Norway has brought home its last four F-16s that had continued to participate in the NATO intervention in Libya -- down from the original six -- as the war the world forgot continues to drag on with no end in sight. But even though Norway has decided it's done, the same can't be said for Libya's western rebel alliance, which has apparently been chasing its tail even as it has tried to continue its war against the regime of strongman Moammar Qaddafi. One of the rebels' top leaders, Abdel-Fattah Younis, was killed last month under mysterious circumstances, and as NPR superstar Lourdes Garcia-Navarro reports, the rebels continue to struggle in combat with government forces.

In a story Tuesday, she described the dysfunctional, "Mad Max" war of a group of rebels holed up in the mountains:

For months the rebels there were essentially cut off. Qaddafi's troops had these mountains surrounded, and the rebels had to fight with whatever was on hand. And there wasn't much: ancient World War II rifles, some Kalashnikov guns, but everything else had to be scavenged.

But as the rebels pushed Qaddafi's forces back, they were able to raid his weapons storehouses. Some turned up surprising items like U.S. Navy practice rounds, provenance unknown. The rebels have been using them in the fighting, not realizing that they are simply duds. Some of the heaviest fighting in the war is taking place in the mountains, and there aren't enough guns to go around. At one rebel lookout on the edge of a mountain cliff, the fighters only had four tank rounds for their tank. Had they known, Qaddafi's fighters stationed nearby could have attacked at any time, and there was no way the rebels could have been resupplied.

To supplement their arsenal, the rebels have become creative. One fighter made a rocket launcher from an old barbecue, with long tubes for firing projectiles positioned on top of what had been the grill.
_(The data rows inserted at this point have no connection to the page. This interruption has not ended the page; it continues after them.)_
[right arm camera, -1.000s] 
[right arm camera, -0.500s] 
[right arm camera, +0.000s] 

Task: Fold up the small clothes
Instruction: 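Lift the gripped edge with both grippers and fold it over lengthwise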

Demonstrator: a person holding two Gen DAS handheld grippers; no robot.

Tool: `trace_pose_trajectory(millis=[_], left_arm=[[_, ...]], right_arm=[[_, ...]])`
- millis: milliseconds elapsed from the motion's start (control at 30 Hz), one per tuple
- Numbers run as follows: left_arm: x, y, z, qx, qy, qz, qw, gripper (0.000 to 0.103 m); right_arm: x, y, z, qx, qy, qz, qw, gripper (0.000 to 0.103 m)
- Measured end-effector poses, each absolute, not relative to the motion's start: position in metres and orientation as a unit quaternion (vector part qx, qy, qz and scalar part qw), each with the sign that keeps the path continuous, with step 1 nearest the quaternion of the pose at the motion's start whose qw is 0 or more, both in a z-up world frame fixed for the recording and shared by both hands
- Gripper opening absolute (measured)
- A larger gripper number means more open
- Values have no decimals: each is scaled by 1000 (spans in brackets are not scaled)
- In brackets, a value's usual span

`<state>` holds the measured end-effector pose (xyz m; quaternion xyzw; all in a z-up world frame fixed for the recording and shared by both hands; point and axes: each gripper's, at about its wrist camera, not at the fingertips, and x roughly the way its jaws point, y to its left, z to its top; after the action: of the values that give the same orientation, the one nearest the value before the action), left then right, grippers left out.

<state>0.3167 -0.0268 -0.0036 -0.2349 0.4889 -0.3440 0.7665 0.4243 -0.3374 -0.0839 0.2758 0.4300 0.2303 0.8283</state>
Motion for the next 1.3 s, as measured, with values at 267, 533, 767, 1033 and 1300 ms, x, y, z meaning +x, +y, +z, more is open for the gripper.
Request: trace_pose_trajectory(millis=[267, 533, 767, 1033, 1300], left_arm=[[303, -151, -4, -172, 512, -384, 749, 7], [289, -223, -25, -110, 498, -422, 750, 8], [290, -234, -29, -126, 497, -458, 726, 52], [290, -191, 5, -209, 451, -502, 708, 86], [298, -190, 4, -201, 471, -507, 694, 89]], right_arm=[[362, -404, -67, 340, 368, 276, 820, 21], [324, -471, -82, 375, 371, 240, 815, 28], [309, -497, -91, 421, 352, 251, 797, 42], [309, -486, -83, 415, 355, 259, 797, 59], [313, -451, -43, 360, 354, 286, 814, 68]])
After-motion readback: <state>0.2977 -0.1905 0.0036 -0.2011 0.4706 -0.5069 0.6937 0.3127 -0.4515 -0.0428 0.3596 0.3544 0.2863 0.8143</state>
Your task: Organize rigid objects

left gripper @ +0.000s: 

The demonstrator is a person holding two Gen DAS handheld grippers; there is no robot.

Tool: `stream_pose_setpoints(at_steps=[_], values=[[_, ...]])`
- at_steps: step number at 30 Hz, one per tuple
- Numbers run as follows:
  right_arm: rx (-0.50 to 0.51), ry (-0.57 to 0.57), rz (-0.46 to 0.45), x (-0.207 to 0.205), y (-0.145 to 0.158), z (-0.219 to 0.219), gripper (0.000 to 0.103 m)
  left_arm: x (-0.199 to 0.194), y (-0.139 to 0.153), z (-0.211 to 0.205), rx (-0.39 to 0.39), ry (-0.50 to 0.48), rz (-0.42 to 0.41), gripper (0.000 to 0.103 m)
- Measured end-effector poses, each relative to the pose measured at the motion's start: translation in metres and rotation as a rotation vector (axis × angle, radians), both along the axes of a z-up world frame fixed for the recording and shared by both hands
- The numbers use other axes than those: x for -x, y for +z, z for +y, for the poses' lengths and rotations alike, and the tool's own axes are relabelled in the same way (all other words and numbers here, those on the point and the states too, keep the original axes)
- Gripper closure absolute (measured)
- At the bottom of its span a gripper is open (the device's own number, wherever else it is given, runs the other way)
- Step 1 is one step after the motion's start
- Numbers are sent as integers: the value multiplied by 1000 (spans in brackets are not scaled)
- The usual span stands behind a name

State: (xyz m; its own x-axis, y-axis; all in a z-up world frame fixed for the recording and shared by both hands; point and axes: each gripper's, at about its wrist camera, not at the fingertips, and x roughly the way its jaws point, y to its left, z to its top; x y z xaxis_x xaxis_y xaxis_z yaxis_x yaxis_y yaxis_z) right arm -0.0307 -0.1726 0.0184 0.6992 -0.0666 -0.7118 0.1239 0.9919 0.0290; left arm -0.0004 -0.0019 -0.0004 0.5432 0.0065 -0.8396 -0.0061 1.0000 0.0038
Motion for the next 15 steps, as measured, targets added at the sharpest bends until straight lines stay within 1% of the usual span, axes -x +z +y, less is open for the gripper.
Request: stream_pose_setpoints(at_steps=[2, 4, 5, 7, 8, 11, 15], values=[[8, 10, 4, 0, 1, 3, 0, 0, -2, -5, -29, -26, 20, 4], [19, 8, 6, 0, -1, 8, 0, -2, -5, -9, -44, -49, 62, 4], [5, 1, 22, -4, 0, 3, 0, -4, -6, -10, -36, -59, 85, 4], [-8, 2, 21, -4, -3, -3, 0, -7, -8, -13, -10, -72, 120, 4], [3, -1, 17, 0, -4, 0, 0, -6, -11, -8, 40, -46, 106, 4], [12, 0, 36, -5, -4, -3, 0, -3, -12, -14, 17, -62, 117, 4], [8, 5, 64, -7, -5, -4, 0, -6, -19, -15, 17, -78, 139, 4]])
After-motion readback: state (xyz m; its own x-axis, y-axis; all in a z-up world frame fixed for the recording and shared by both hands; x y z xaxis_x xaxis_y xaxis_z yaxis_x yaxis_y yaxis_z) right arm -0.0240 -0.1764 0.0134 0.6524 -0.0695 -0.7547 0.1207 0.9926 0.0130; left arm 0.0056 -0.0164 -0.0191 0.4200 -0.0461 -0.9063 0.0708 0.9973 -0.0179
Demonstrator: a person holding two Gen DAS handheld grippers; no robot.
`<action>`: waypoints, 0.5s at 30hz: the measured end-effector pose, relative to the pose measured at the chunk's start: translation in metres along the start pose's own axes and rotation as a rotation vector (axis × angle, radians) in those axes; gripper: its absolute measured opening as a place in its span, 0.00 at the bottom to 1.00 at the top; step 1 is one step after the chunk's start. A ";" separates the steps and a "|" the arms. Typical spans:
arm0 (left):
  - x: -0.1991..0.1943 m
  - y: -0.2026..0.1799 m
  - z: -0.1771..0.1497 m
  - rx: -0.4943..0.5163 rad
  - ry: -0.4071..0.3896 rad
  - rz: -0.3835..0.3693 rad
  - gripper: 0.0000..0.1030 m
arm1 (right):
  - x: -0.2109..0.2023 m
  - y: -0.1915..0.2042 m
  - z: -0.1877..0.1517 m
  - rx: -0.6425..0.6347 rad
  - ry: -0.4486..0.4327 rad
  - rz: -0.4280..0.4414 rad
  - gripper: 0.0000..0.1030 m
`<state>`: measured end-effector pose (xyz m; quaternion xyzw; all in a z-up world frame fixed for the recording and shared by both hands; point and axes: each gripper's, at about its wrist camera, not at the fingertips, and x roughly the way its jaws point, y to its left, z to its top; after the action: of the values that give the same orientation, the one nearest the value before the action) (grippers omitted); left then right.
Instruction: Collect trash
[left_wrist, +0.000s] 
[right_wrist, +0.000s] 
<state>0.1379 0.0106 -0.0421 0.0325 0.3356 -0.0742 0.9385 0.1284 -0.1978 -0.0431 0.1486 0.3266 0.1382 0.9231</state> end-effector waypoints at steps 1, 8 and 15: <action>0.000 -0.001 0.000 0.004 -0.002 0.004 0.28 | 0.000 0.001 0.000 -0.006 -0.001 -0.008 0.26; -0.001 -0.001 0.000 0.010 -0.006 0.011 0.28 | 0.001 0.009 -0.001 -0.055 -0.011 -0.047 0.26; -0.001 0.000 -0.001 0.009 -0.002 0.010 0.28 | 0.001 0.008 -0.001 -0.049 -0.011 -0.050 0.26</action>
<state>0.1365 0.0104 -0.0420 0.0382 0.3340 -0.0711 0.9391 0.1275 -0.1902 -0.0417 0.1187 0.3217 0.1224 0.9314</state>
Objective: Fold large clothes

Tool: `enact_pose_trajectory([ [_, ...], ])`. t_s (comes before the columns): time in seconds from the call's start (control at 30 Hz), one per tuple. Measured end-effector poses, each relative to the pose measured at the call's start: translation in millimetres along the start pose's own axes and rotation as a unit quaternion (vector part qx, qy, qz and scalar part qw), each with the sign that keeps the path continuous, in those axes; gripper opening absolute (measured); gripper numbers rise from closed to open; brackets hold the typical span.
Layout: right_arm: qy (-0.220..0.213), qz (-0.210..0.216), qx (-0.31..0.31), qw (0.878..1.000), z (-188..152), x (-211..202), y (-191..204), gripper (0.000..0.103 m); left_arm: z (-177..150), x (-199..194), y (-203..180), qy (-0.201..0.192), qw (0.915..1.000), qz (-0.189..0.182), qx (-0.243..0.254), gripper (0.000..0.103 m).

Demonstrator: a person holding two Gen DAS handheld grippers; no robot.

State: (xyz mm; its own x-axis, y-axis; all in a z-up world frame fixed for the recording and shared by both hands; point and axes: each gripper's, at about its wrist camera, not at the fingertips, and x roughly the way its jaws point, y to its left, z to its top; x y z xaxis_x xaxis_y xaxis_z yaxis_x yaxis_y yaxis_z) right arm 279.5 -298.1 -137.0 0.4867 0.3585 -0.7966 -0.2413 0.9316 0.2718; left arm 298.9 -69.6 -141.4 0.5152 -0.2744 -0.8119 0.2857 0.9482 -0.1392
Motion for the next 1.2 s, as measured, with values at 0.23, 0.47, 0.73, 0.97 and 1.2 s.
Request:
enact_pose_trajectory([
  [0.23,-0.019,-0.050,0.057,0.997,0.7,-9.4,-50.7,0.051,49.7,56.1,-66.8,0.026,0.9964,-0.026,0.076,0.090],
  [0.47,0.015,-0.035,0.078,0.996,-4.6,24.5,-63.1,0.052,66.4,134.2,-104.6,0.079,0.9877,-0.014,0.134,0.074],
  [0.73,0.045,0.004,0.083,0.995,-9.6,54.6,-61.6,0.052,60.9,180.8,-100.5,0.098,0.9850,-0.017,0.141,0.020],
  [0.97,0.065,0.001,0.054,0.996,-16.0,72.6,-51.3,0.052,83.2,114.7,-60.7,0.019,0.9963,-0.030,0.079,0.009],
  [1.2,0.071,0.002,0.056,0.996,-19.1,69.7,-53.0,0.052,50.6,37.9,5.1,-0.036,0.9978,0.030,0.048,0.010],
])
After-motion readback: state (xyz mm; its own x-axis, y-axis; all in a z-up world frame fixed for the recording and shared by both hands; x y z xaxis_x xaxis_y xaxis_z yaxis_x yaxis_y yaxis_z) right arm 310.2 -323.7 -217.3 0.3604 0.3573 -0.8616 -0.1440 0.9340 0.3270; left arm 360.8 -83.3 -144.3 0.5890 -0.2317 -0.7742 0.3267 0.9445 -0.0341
It looks like you could cook meat in the back blast of the rocket fire.

After the crisis Washington just averted with the debt ceiling agreement that everyone hates, it seems surreal to remember that one of the big battles that preceded it was between House Republicans and President Obama over his authority to involve the U.S. in the Libya intervention. At the time, opponents wanted a constitutional battle over the War Powers Resolution, but then everyone just stopped caring. So U.S. involvement continues, although it consists mostly of aerial refueling support, Predator orbits and the occasional missions to suppress enemy air defenses. With members of Congress eager to get out of dodge for their monthlong vacation, Libya will likely stay forgotten unless something major happens.

From the White House's perspective, that's probably ideal: Obama's perfect endgame would be for everyone to be focused on shark attacks, or a celebrity trial, or some other summertime cable news distraction and then for the Libyan rebels to unseat Qaddafi and begin the transition to a democratic government. The president gets the world's full attention, he can say, 'told you we didn't need to take this guy out ourselves or put troops on the ground,' and he can make a big deal of ordering an end to the U.S. involvement. The problem, as it has been from the start, is that so much of the situation is out of American control -- Obama must rely on guys like this to win the day.